I know that in the raw data itself (in excel), there are several cases where the job description where the word "nationality" is mentioned.
nationality_finder = function(string){
nationality = c(" ")
split_string = strsplit(string, split = NULL)
split_string = split_string[[1]]
flag = 0
for(letter in split_string){
if(flag > 0){nationality = append(nationality, letter)}
if(letter == "nationality "){flag = 1}
if(letter == " "){flag = flag-0.5}
}
nationality = paste(nationality, collapse = '')
return(nationality)
}
for(n in 1:length(df2$description)){
df2$nationality[n] <- nationality_finder(df2$description[n])
}
df2%>%
view()
Furthermore, the code is working w/out errors, but it is not producing what I am looking for. I am essentially looking to create another variable where 1 indicates that the word "nationality" is mention, and 0 otherwise. Specifically, I am looking for words such as "citizen" and "nationality" under the job description variable. And the text under each job description is extremely long but here, I just gave a summarized version for brevity.
Text example for a job description in the dataset
Title: Event Planner
Nationality: Saudi National
Location: Riyadh, Saudi Arabia
Salary: Open
Salary depends on the candidates skills, experience, and other attributes.
Another job description:
- Have recently graduated or looking for a career change and be looking for
an entry level role (we will offer full training)

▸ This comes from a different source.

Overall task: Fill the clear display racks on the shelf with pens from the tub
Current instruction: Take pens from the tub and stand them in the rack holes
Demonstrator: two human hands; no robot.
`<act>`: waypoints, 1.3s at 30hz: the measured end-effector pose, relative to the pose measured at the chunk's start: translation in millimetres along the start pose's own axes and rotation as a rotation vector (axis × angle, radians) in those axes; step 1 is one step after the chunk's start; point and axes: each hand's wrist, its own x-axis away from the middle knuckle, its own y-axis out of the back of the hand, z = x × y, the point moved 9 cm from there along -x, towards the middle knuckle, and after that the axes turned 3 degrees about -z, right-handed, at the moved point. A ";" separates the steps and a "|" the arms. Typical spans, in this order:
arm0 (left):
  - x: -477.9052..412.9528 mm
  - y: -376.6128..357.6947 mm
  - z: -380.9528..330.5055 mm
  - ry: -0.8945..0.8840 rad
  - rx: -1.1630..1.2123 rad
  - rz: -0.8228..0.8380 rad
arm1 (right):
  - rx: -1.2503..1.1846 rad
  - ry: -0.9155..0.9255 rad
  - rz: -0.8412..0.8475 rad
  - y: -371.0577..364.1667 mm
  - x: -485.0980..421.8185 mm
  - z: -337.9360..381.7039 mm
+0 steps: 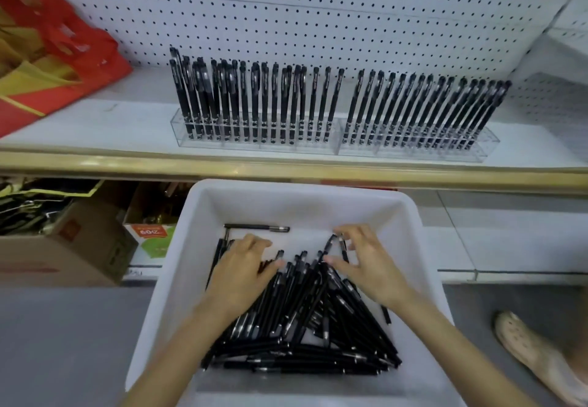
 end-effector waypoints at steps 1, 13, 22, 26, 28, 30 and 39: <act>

- Priority will be taken for applications by U.S. nationality holders
You can try something like this. I'm assuming you've a data.frame
as data, and you want to add a new column.
dats$check <- as.numeric(grepl("nationality",dats$description,ignore.case=TRUE))
dats$check
[1] 1 1 0 1
grepl()
is going to detect in the column dats$description
the string nationality, ignoring case (ignore.case = TRUE
) and as.numeric()
is going to convert TRUE
FALSE
into 1
0
.
With fake data:
dats <- structure(list(description = c("Title: Event Planner\n \n Nationality: Saudi National\n \n Location: Riyadh, Saudi Arabia\n \n Salary: Open\n \n Salary depends on the candidates skills, experience, and other attributes.",
"- Have recently graduated or looking for a career change and be looking for\n an entry level role (we will offer full training) \n \n - Priority will be taken for applications by U.S. nationality holders ",
"do not have that word here", "aaaaNationalitybb"), check = c(1,
1, 0, 1)), row.names = c(NA, -4L), class = "data.frame")